Exercise:
Output the data below exactly, images excluded.

*** Supplied information ***

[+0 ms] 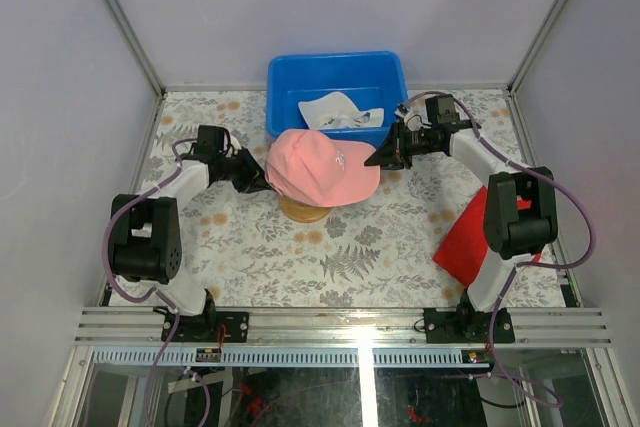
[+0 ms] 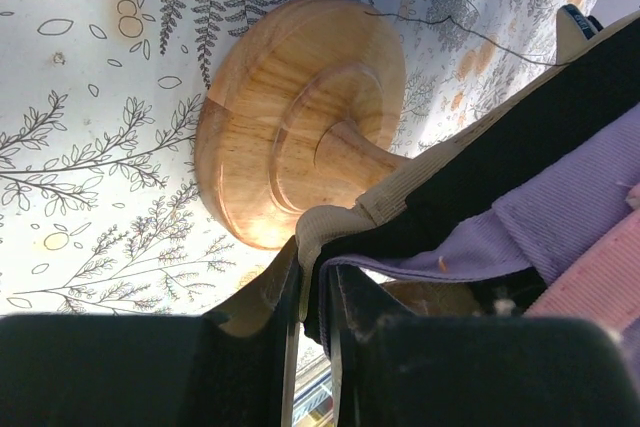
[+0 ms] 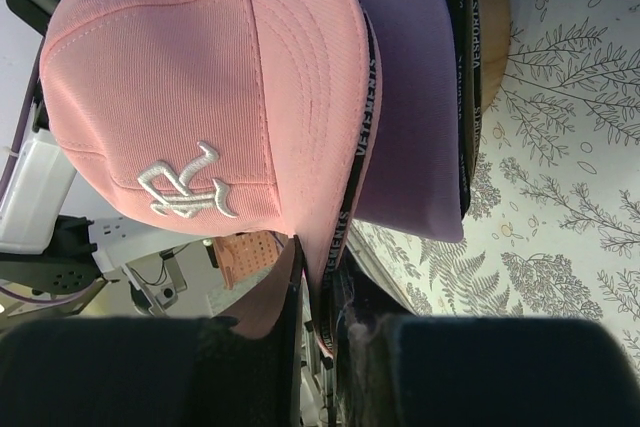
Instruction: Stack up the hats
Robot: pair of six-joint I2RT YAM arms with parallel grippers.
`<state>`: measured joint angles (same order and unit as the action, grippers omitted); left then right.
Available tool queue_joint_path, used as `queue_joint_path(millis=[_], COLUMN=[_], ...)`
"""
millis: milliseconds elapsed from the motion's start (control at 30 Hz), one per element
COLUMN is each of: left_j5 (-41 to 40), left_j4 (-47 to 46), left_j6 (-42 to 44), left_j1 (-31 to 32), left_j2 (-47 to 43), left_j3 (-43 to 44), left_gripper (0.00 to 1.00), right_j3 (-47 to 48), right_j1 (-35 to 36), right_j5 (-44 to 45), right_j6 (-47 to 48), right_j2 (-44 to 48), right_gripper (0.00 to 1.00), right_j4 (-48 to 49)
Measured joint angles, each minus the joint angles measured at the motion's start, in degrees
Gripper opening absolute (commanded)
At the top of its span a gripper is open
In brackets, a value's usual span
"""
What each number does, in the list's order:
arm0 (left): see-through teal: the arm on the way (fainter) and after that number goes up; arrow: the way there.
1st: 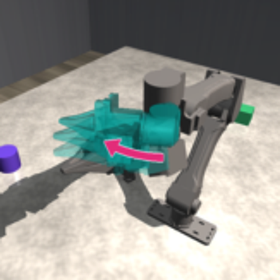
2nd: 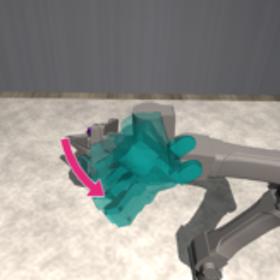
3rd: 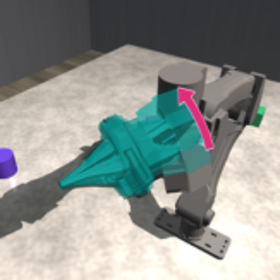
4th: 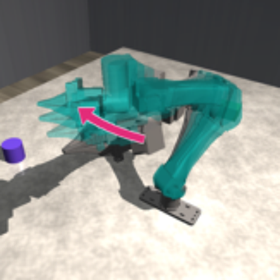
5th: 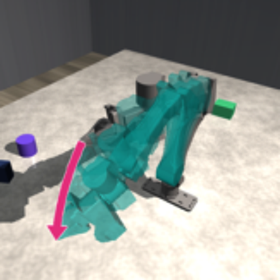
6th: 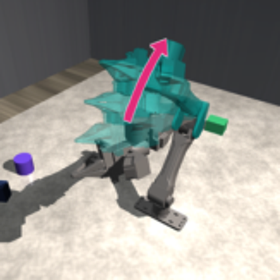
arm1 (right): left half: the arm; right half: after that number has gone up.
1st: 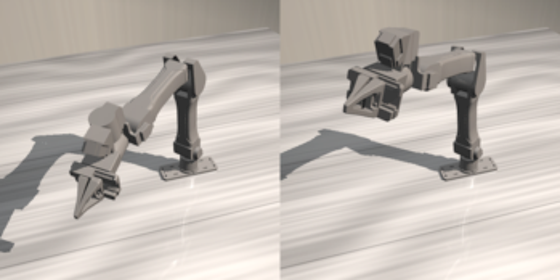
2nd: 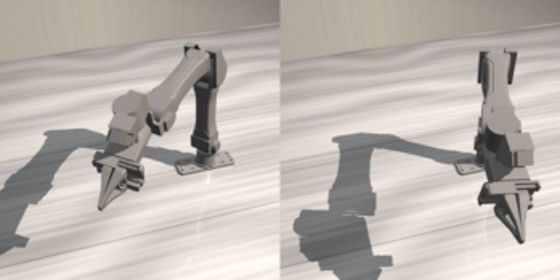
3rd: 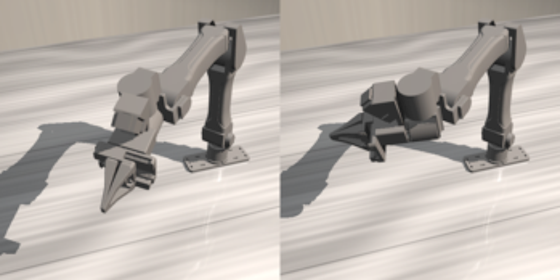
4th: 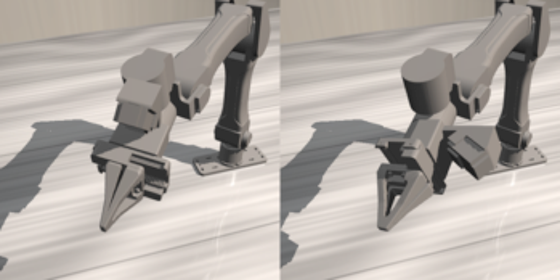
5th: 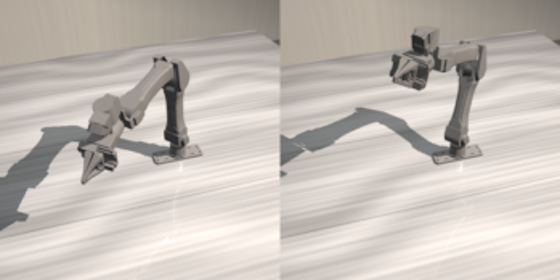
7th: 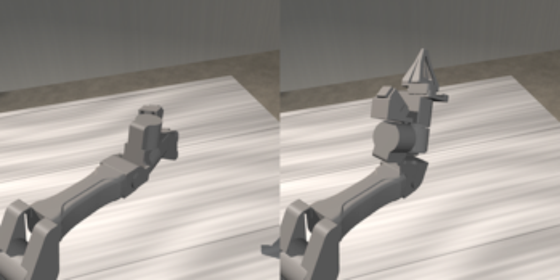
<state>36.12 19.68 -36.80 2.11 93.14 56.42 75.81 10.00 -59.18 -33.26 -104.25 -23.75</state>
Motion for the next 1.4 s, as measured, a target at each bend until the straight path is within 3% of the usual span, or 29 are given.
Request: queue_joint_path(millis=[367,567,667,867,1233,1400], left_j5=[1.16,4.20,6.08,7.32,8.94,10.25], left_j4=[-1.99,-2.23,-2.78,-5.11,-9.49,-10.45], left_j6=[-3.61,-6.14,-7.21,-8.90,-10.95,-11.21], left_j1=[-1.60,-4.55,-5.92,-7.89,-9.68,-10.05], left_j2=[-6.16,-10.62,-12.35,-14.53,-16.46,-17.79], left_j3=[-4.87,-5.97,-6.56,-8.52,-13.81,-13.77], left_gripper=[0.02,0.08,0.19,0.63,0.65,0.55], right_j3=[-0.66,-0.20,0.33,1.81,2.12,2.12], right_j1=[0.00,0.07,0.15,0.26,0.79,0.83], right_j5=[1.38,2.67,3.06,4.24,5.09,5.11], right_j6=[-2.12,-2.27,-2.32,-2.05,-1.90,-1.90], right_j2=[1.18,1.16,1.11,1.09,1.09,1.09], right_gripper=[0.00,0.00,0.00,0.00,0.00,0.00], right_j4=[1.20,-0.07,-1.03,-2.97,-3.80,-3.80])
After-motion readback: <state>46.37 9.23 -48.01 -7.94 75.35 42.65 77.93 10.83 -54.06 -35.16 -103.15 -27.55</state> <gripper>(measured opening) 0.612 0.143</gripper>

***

Answer to this exercise:
[+0 ms] 
[+0 ms] 
[+0 ms] 
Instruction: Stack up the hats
Robot: pair of six-joint I2RT YAM arms with parallel grippers.
`<state>`: measured joint angles (same order and unit as the action, grippers omitted); left then right.
Available tool queue_joint_path, used as `queue_joint_path(millis=[_], COLUMN=[_], ...)`
"""
millis: milliseconds elapsed from the motion's start (control at 30 Hz), one per element
COLUMN is each of: left_j5 (-41 to 40), left_j4 (-47 to 46), left_j6 (-42 to 44), left_j1 (-31 to 32), left_j2 (-47 to 43), left_j3 (-43 to 44), left_gripper (0.00 to 1.00), right_j3 (-47 to 48), right_j1 (-35 to 36), right_j5 (-44 to 45), right_j6 (-47 to 48), right_j2 (-44 to 48), right_gripper (0.00 to 1.00), right_j4 (-48 to 49)
Measured joint angles, each minus the joint angles measured at the motion's start, in degrees
Gripper opening absolute (commanded)
At the top of its span a gripper is open
In brackets, a value's usual span
"""
What each number does, in the list's order:
arm0 (left): see-through teal: the arm on the way (fainter) and after that number goes up; arrow: the way there.
1st: 
2nd: 
3rd: 
4th: 
5th: 
6th: 
arm1 (right): left half: the arm; right half: after that number has gone up.
1st: 
2nd: 
3rd: 
4th: 
5th: 
7th: 
<state>36.12 19.68 -36.80 2.11 93.14 56.42 75.81 10.00 -59.18 -33.26 -104.25 -23.75</state>
Motion for the next 1.4 s, as measured, a target at each bend until the straight path is within 3% of the usual span, or 29 are given.
Request: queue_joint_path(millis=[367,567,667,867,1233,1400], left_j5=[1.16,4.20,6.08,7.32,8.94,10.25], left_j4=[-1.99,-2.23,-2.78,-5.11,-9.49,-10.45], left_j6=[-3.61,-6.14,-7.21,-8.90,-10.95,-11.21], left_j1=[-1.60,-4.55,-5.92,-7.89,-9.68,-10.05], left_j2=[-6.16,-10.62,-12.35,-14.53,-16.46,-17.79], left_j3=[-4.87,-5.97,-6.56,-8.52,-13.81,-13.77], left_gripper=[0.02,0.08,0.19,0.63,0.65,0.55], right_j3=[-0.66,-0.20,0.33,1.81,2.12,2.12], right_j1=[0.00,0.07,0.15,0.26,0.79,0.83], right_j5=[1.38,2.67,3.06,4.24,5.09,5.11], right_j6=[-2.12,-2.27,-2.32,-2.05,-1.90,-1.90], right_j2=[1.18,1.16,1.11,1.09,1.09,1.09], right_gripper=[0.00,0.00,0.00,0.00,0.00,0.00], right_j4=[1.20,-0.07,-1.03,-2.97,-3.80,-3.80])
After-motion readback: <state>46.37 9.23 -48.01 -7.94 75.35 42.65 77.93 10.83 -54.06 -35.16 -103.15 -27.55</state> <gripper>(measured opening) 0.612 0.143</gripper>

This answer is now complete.